Amplification and Overexpression ofc-myc Proto-Oncogene Correlate With the Loss of Glucocorticoid Dependence in Rodent Cells Transformed by Human Papillomavirus Type 16

Abstract

Transformation of baby mouse kidney epithelial cells by human papillomavirus (HPV) type 16 is dependent both upon the cooperating oncogene and on the hormonal conditions after transfection. With v‐fos as the oncogene, the transformed cells require glucocorticoid hormone, such as dexamethasone, for proliferation. This requirement is lost on continued passage of cell lines, and the cells become dexamethasone independent.
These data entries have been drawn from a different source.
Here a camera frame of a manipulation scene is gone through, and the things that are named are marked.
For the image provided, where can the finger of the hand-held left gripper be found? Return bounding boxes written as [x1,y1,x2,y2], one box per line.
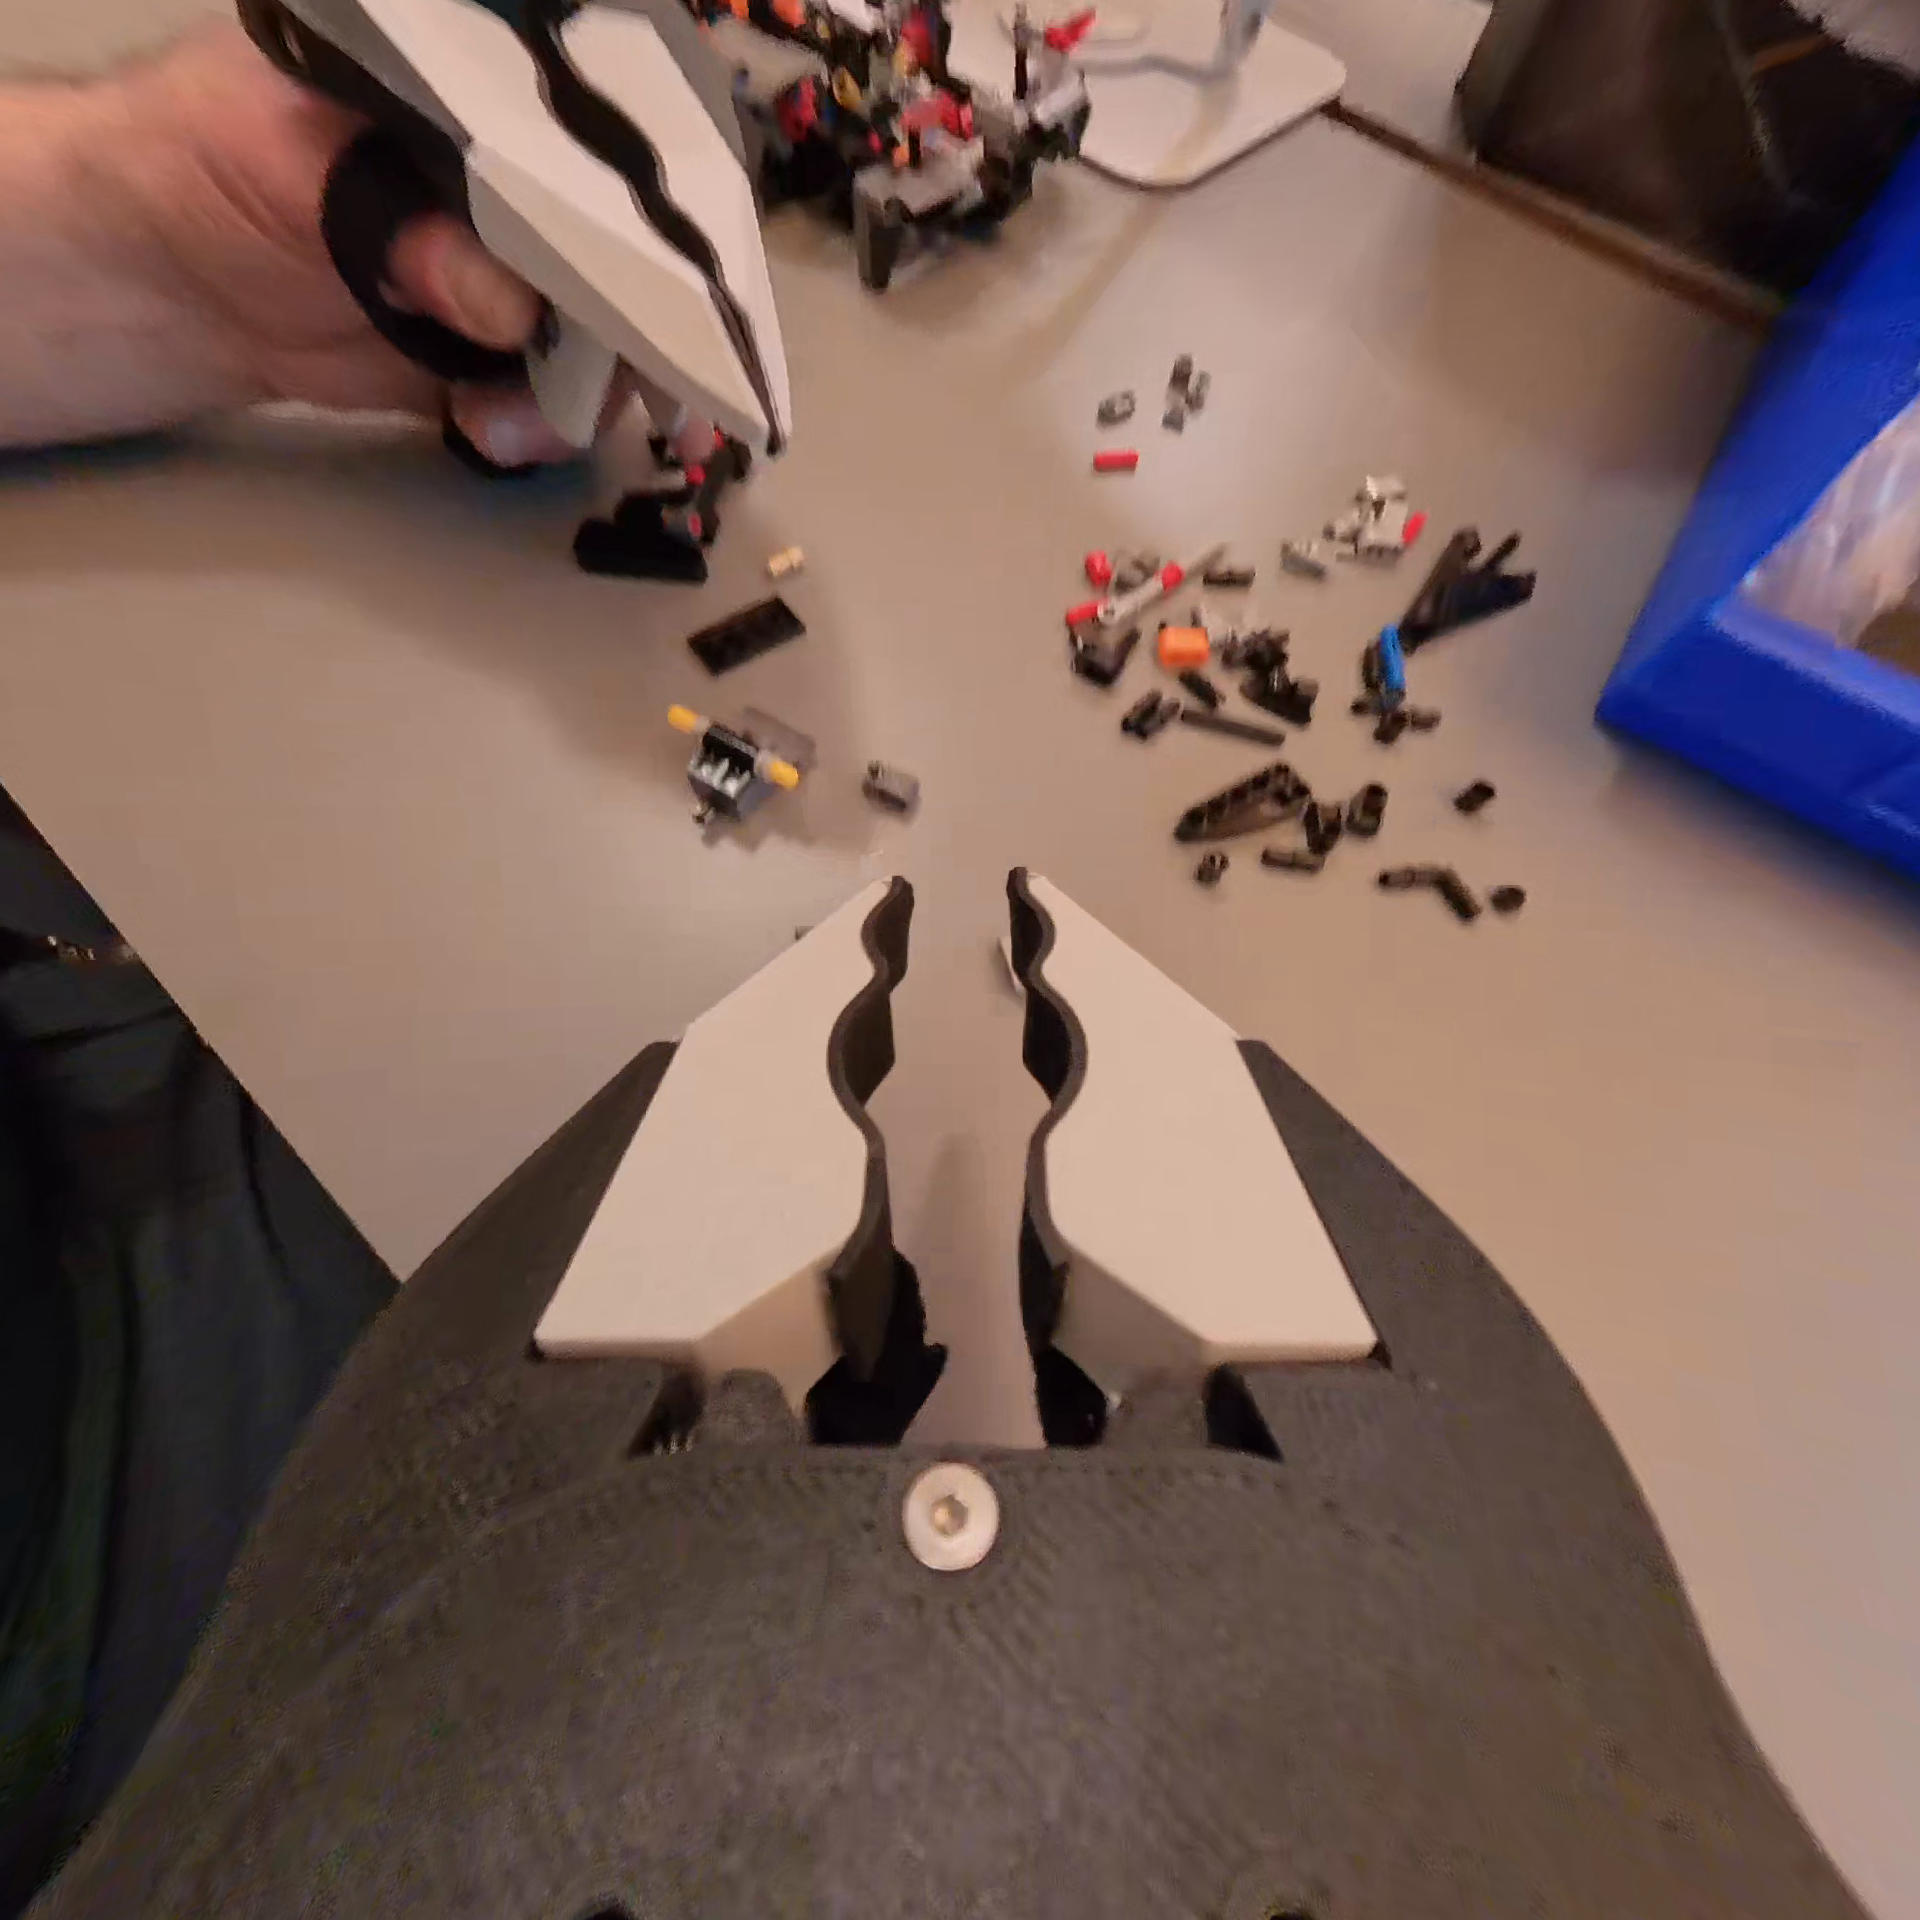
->
[556,0,793,454]
[276,0,775,449]

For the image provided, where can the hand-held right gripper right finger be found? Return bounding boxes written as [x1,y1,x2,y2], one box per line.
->
[1001,865,1383,1449]

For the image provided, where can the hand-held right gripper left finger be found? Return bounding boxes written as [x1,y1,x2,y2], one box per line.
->
[534,873,951,1449]

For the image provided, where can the black grey lego assembly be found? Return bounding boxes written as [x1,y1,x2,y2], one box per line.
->
[646,428,752,541]

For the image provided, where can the black triangular lego beam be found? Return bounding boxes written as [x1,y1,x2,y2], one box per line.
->
[1172,765,1314,842]

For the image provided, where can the yellow axle lego assembly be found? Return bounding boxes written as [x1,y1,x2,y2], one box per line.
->
[667,702,818,826]

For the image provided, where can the pile of lego pieces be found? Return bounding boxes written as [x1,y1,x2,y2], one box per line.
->
[1063,477,1539,924]

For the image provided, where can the partly built lego car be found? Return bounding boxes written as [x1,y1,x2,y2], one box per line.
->
[682,0,1098,291]

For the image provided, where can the black curved lego beam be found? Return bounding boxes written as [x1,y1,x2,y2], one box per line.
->
[574,509,711,586]

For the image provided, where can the black flat lego plate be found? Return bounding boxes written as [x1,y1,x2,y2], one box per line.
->
[689,595,807,673]

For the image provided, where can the person's left hand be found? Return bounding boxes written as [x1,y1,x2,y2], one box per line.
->
[0,29,722,471]

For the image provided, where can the white rounded board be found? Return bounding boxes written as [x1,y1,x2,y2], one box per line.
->
[1079,0,1346,190]

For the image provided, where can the person's legs blue pants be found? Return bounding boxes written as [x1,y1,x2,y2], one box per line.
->
[0,796,400,1653]

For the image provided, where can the black badge reel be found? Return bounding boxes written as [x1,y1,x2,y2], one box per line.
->
[0,921,137,977]

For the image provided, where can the blue plastic bin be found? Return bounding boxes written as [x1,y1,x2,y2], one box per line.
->
[1594,150,1920,873]
Steroid‐independent cell lines are also produced by growth of the HPV16/v‐fos cells in 17 β‐estradiol following transfection, but cell lines produced in this manner showed no subsequent requirement for estradiol or dexamethasone. Expression of the c‐myc proto‐oncogene was measured in dexamethasone‐dependent and independent cell lines. Dexamethasone‐dependent cell lines all exhibited low level c‐myc expression, but this markedly increased in the cell lines that had become dexamethasone independent as a result of continued in vitro growth. The low level of c‐myc expression in some early passage dexamethasone‐dependent cell lines appears to be associated with rearrangement of the c‐myc locus, whereas late passage dexamethasone‐independent cell lines contain amplified c‐myc sequences. Dexamethasone‐independent cell lines derived by growth in 17 β‐estradiol showed higher levels of c‐myc expression, together with higher c‐myc copy number, than dexamethasone‐dependent lines. Taken together, these studies indicate that the steady‐state level of c‐myc expression affects the continued requirement of HPV 16‐transformed cells for dexamethasone.